[Opening Dataset extract section]

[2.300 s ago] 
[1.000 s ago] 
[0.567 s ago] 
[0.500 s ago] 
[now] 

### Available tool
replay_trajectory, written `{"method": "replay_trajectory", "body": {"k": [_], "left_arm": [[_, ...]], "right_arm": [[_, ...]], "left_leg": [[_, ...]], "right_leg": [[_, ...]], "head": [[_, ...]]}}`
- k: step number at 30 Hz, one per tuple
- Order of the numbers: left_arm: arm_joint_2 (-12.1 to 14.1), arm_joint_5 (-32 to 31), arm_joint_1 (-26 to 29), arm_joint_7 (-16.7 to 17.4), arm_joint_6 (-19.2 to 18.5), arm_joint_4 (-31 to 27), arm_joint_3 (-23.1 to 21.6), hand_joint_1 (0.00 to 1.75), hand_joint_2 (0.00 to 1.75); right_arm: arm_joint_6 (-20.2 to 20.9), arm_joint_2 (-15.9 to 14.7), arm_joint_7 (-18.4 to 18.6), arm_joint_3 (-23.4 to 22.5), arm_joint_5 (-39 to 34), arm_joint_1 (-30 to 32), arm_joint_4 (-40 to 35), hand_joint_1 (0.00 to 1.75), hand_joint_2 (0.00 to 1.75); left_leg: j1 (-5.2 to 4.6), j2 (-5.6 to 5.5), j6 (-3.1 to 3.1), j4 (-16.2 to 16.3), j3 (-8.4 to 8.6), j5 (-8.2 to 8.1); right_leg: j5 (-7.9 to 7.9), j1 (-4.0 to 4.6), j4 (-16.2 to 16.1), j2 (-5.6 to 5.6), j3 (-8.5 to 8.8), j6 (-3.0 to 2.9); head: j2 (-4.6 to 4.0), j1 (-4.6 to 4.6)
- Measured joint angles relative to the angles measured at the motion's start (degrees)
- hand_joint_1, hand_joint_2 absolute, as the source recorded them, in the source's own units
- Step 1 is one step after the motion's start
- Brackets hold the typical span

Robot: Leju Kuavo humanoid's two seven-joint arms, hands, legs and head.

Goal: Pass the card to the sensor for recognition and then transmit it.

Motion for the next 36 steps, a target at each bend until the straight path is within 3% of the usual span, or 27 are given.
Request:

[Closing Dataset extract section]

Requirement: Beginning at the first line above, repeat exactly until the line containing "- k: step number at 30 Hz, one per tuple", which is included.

Result of the exercise:
[2.300 s ago] 
[1.000 s ago] 
[0.567 s ago] 
[0.500 s ago] 
[now] 

### Available tool
replay_trajectory, written `{"method": "replay_trajectory", "body": {"k": [_], "left_arm": [[_, ...]], "right_arm": [[_, ...]], "left_leg": [[_, ...]], "right_leg": [[_, ...]], "head": [[_, ...]]}}`
- k: step number at 30 Hz, one per tuple

That covers the exercise completely.